Set down, please, without alteration, the lines of the entries below from the first through the one containing "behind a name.".

Supplied data:
__________

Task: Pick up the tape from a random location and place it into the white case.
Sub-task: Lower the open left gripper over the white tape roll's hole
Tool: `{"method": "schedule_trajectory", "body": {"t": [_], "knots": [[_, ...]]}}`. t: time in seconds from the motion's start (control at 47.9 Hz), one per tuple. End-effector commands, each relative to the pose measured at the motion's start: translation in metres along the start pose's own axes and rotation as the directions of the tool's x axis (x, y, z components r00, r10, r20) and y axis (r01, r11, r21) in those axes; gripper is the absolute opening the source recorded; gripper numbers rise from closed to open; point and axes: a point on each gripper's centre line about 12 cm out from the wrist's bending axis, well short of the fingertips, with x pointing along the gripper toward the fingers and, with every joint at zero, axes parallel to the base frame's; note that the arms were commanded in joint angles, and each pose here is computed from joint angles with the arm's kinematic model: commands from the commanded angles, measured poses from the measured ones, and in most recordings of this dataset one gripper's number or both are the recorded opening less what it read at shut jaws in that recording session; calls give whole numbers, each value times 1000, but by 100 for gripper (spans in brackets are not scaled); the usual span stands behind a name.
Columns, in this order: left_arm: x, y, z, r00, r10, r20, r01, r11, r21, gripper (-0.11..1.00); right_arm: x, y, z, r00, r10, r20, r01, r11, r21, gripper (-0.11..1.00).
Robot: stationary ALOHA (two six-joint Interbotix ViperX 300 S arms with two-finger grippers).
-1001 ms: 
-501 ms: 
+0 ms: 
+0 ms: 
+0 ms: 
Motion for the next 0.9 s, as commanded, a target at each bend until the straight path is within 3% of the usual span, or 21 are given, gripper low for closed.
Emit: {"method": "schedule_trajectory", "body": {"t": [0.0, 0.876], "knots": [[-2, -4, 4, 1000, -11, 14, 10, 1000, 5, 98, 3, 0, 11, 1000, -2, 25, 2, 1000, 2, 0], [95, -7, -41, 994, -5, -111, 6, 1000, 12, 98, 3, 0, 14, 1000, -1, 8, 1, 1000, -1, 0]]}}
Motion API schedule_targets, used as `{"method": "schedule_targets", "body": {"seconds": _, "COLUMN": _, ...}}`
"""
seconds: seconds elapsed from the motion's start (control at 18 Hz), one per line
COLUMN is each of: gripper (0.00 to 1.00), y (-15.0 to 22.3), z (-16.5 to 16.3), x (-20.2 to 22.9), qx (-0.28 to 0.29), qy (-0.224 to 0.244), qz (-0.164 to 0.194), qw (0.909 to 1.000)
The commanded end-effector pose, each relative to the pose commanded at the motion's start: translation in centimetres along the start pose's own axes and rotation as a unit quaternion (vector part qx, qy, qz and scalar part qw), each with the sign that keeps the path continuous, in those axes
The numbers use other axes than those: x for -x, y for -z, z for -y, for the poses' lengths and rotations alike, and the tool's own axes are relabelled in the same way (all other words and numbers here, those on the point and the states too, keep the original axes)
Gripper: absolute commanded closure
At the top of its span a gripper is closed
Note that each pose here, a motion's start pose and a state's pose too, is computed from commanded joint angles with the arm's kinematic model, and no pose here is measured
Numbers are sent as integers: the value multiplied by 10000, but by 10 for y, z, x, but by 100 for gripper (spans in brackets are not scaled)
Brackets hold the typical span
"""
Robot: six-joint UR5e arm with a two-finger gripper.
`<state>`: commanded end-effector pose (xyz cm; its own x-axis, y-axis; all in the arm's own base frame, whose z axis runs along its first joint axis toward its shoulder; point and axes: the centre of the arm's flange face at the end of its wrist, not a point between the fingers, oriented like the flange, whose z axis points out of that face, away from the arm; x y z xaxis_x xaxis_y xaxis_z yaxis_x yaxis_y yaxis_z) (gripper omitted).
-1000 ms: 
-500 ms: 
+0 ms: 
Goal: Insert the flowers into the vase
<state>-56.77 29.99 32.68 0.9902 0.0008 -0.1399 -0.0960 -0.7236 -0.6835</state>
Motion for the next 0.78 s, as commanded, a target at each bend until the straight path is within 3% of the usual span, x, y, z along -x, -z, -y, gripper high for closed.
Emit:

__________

Answer to this task:
Task: Pick up the tape from a random location and place it into the white case.
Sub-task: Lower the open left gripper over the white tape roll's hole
Tool: `{"method": "schedule_trajectory", "body": {"t": [_], "knots": [[_, ...]]}}`. t: time in seconds from the motion's start (control at 47.9 Hz), one per tuple. End-effector commands, each relative to the pose measured at the motion's start: translation in metres along the start pose's own axes and rotation as the directions of the tool's x axis (x, y, z components r00, r10, r20) and y axis (r01, r11, r21) in those axes; gripper is the absolute opening the source recorded; gripper numbers rise from closed to open; point and axes: a point on each gripper's centre line about 12 cm out from the wrist's bending axis, well short of the fingertips, with x pointing along the gripper toward the fingers and, with every joint at zero, axes parallel to the base frame's; note that the arms were commanded in joint angles, and each pose here is computed from joint angles with the arm's kinematic model: commands from the commanded angles, measured poses from the measured ones, and in most recordings of this dataset one gripper's number or both are the recorded opening less what it read at shut jaws in that recording session; calls give whole numbers, each value times 1000, but by 100 for gripper (spans in brackets are not scaled); the usual span stands behind a name.

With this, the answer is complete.